(DATA FOR THIS EXERCISE)
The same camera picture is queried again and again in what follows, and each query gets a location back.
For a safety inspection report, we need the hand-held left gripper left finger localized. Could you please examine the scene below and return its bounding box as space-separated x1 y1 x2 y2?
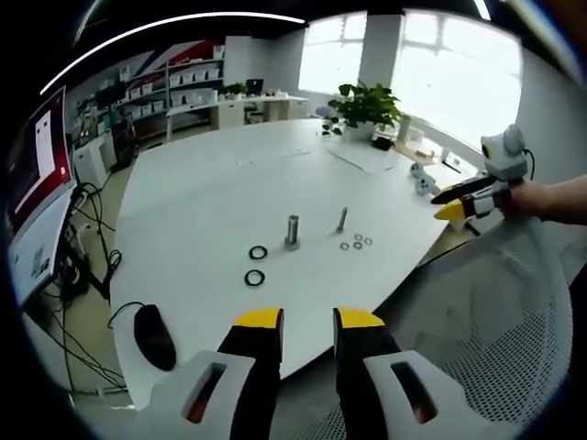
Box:
137 307 285 440

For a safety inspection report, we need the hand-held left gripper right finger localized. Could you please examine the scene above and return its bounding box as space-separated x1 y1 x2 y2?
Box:
332 305 465 440

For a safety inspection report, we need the thick threaded stud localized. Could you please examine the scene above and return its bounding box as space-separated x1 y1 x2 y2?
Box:
282 214 303 251

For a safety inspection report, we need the person's right hand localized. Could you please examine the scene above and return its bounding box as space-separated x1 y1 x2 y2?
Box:
502 181 559 222

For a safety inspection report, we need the black computer mouse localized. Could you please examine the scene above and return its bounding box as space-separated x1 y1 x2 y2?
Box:
133 303 178 373

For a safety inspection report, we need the white mesh chair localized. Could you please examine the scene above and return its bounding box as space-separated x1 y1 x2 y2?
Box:
274 213 575 440

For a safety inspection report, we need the green potted plant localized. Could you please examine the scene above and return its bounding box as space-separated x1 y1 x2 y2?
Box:
327 81 405 141

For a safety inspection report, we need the black office chair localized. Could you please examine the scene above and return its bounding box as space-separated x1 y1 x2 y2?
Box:
243 102 266 126

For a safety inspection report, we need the white background desk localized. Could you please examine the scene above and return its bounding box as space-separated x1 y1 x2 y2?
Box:
164 93 309 139

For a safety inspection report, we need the white cabinet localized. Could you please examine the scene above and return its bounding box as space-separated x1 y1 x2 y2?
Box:
72 135 116 185

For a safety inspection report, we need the white computer monitor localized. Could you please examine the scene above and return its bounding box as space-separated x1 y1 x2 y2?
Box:
6 84 78 307

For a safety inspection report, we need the shelving unit with white bins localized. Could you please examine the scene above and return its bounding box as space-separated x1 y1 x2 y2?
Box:
75 41 227 141

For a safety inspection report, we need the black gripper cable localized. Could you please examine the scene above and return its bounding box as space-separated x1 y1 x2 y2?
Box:
521 147 538 183

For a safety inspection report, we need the black mouse cable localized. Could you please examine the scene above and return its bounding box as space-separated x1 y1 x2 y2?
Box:
106 300 147 331

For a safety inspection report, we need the bundle of black cables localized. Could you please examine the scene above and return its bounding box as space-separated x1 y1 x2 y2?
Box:
43 181 132 398
(End DATA FOR THIS EXERCISE)
**ACTIVITY**
Print each record as it appears above, dropping every picture from the copy.

**RESULT**
The same camera picture is queried again and again in what follows, and each query gets a location back.
For a safety inspection report, we need the hand-held left gripper left finger localized. Could you please examine the scene below and return its bounding box as space-separated x1 y1 x2 y2?
Box:
137 307 285 440

For a safety inspection report, we need the hand-held left gripper right finger localized. Could you please examine the scene above and return its bounding box as space-separated x1 y1 x2 y2?
Box:
332 305 465 440

For a safety inspection report, we need the thick threaded stud localized. Could you please examine the scene above and return its bounding box as space-separated x1 y1 x2 y2?
Box:
282 214 303 251

For a safety inspection report, we need the person's right hand localized. Could you please examine the scene above and return its bounding box as space-separated x1 y1 x2 y2?
Box:
502 181 559 222

For a safety inspection report, we need the black computer mouse localized. Could you please examine the scene above and return its bounding box as space-separated x1 y1 x2 y2?
Box:
133 303 178 373

For a safety inspection report, we need the white mesh chair localized. Could you please examine the scene above and return its bounding box as space-separated x1 y1 x2 y2?
Box:
274 213 575 440

For a safety inspection report, we need the green potted plant localized. Could you please examine the scene above and return its bounding box as space-separated x1 y1 x2 y2?
Box:
327 81 405 141

For a safety inspection report, we need the black office chair localized. Could you please examine the scene above and return its bounding box as space-separated x1 y1 x2 y2?
Box:
243 102 266 126

For a safety inspection report, we need the white background desk localized. Could you please examine the scene above and return its bounding box as space-separated x1 y1 x2 y2?
Box:
164 93 309 139

For a safety inspection report, we need the white cabinet localized. Could you please examine the scene above and return its bounding box as space-separated x1 y1 x2 y2?
Box:
72 135 116 185

For a safety inspection report, we need the white computer monitor localized. Could you please examine the scene above and return its bounding box as space-separated x1 y1 x2 y2?
Box:
6 84 78 307

For a safety inspection report, we need the shelving unit with white bins localized. Could you please examine the scene above and return its bounding box as space-separated x1 y1 x2 y2?
Box:
75 41 227 141

For a safety inspection report, we need the black gripper cable localized. Could you please examine the scene above and return its bounding box as space-separated x1 y1 x2 y2?
Box:
521 147 538 183

For a safety inspection report, we need the black mouse cable localized. Could you please examine the scene above and return its bounding box as space-separated x1 y1 x2 y2?
Box:
106 300 147 331

For a safety inspection report, we need the bundle of black cables localized. Could you please examine the scene above and return its bounding box as space-separated x1 y1 x2 y2?
Box:
43 181 132 398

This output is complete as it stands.